Fig. 2: Model fits quantify heterogeneity in viral dynamics and discordance in genome shedding between nasal and saliva samples.

a, Diagrams outlining structures of the refractory cell and immune effector cell models that best fit nasal swab and saliva RT–qPCR data, respectively. In the refractory cell model, target cells (T) are infected by viruses (V) at rate β. Infected cells first become eclipse cells (E) and do not produce viruses; at rate k, eclipse cells become productively infected cells (I) producing both viruses and interferon (F) at rates π and s, respectively; they die at rate δ. Binding of interferons with target cells induces an antiviral response that converts target cells into cells refractory to infection (R).

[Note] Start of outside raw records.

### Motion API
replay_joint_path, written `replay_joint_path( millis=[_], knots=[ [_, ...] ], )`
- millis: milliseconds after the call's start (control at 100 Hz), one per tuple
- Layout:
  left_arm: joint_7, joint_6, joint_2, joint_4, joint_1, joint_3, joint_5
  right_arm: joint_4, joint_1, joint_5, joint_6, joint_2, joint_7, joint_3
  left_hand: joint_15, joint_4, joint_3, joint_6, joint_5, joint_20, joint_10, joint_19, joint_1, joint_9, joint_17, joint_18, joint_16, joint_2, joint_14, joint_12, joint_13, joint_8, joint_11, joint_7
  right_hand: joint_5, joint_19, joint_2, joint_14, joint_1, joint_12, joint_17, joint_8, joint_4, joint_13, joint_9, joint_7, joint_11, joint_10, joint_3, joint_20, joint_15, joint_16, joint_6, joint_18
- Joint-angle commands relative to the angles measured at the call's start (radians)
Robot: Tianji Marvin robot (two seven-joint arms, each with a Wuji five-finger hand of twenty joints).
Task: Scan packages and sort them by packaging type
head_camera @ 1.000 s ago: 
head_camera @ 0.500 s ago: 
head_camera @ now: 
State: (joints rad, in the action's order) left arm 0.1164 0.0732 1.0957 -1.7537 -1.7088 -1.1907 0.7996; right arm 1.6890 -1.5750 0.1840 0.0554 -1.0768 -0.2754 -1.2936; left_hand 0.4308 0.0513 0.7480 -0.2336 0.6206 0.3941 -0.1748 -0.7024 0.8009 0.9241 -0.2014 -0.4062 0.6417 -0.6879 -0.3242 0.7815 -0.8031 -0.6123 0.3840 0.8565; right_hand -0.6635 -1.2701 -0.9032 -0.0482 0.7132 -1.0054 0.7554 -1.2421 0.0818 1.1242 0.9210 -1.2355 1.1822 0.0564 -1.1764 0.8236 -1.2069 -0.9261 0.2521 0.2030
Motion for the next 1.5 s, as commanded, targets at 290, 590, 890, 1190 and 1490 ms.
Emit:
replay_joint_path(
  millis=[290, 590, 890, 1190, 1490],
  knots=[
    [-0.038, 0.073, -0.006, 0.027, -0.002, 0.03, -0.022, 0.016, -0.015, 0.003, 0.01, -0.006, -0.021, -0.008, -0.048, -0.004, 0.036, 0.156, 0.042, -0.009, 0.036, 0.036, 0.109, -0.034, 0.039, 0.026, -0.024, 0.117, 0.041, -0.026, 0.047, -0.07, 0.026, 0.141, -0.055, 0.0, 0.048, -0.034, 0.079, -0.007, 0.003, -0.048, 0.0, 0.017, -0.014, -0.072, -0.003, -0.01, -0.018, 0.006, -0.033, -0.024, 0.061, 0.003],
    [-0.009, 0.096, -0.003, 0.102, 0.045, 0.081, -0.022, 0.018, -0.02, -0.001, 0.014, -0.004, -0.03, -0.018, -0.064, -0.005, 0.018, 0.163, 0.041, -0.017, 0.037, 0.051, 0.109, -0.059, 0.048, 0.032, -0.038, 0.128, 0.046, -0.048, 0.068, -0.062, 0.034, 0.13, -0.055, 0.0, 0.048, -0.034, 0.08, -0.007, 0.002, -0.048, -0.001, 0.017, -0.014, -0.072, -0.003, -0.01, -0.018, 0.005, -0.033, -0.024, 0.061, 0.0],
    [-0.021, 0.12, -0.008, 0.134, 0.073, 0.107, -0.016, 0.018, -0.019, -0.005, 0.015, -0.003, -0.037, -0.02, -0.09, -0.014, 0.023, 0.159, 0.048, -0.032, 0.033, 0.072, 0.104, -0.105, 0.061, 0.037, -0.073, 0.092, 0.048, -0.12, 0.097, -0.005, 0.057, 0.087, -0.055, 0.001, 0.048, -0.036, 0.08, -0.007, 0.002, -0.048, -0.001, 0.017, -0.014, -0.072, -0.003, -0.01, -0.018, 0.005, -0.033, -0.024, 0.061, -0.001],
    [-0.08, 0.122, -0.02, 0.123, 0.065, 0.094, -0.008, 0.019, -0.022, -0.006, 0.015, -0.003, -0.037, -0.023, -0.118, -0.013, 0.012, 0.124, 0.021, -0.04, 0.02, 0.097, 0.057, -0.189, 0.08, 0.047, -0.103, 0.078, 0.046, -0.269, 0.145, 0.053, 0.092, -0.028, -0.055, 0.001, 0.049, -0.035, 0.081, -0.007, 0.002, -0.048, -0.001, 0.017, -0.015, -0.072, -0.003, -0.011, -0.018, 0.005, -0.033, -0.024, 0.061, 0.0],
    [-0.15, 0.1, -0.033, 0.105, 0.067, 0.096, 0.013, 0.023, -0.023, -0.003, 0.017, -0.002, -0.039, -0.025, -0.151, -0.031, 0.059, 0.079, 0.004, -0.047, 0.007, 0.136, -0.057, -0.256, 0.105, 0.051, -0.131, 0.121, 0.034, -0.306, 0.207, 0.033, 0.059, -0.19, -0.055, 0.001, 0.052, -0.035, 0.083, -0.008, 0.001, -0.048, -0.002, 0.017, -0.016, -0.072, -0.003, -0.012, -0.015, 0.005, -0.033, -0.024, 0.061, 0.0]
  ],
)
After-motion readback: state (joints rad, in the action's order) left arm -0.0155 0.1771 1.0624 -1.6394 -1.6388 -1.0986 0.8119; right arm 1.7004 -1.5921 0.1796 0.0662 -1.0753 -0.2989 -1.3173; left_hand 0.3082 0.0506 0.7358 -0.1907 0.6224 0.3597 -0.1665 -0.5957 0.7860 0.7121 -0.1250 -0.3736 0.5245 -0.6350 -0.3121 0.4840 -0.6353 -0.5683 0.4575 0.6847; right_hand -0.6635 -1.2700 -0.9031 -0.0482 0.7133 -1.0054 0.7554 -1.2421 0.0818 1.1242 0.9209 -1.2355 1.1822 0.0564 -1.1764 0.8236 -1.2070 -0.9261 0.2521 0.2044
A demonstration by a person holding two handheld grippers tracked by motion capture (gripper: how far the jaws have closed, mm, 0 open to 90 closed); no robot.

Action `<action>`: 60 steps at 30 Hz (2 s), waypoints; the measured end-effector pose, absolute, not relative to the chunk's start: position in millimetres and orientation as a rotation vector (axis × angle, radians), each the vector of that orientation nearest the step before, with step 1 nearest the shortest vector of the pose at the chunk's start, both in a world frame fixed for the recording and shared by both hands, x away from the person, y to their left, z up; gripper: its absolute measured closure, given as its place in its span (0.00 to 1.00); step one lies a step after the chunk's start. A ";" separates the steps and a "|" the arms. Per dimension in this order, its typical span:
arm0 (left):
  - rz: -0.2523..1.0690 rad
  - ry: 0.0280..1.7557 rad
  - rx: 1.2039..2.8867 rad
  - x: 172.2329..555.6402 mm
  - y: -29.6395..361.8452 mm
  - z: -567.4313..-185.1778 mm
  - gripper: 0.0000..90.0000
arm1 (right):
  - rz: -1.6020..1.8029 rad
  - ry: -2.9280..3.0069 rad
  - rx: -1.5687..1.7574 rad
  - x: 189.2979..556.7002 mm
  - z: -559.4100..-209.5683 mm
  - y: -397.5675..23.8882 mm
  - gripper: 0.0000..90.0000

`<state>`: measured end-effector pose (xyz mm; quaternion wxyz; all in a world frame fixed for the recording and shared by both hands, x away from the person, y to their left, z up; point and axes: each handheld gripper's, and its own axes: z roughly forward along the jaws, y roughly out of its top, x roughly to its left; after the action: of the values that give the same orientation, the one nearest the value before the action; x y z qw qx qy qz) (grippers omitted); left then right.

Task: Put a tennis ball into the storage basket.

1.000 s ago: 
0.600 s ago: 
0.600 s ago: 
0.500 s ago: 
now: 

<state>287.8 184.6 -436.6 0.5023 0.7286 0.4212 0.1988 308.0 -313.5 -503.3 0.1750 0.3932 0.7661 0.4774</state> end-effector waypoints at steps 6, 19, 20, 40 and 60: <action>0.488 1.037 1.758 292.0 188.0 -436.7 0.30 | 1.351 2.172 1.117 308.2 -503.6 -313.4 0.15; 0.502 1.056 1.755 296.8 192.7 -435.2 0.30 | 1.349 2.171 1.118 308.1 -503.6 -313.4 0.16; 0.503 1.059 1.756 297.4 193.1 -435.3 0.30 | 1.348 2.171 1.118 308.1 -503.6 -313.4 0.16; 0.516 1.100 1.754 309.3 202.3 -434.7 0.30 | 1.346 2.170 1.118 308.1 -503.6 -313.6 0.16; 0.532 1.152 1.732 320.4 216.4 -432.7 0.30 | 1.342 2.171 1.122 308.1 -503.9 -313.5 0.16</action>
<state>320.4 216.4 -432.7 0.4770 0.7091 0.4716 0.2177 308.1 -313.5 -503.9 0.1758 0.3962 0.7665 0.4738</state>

The rate of induction of the antiviral response is Φ. Refractory cells can revert to target cells at rate ρ. In the effector cell model we assume that, over the course of infection, immune effector cells (X) that clear infected cells are activated and recruited, leading to an increase in infected cell death rate from δ₁ to δ₁ + δ₂. b, Model fits to nasal sample (navy blue) and saliva (teal) RT–qPCR results from the same subset of individuals shown in Fig. 1a; includes last recorded negative saliva RT–qPCR result before study enrolment. Dotted lines represent the limit of detection (LoD) for RT–qPCR assays; dots on dotted lines denote measurements under LoD. c,d, Distributions of exponential viral growth rates, days from infection to peak viral genome load and days from peak to undetectable viral genome loads predicted by the refractory cell model (nasal data, c) and the immune effector model (saliva data, d) across 56 individuals in this cohort. e, Association between age and the estimated strength of innate immune response (Φ) based on nasal sample data. The y axis is shown on a log₁₀ scale. Associations were examined using standard linear regression analysis, with R² and P values reported. f, Distribution of differences in estimated times of peak viral genome loads between saliva and nasal samples. Bars coloured teal and navy blue represent estimated saliva peaks that occurred at least 0.5 day earlier or later than nasal samples, respectively; grey bar indicates the number of individuals with similar timing in peaks.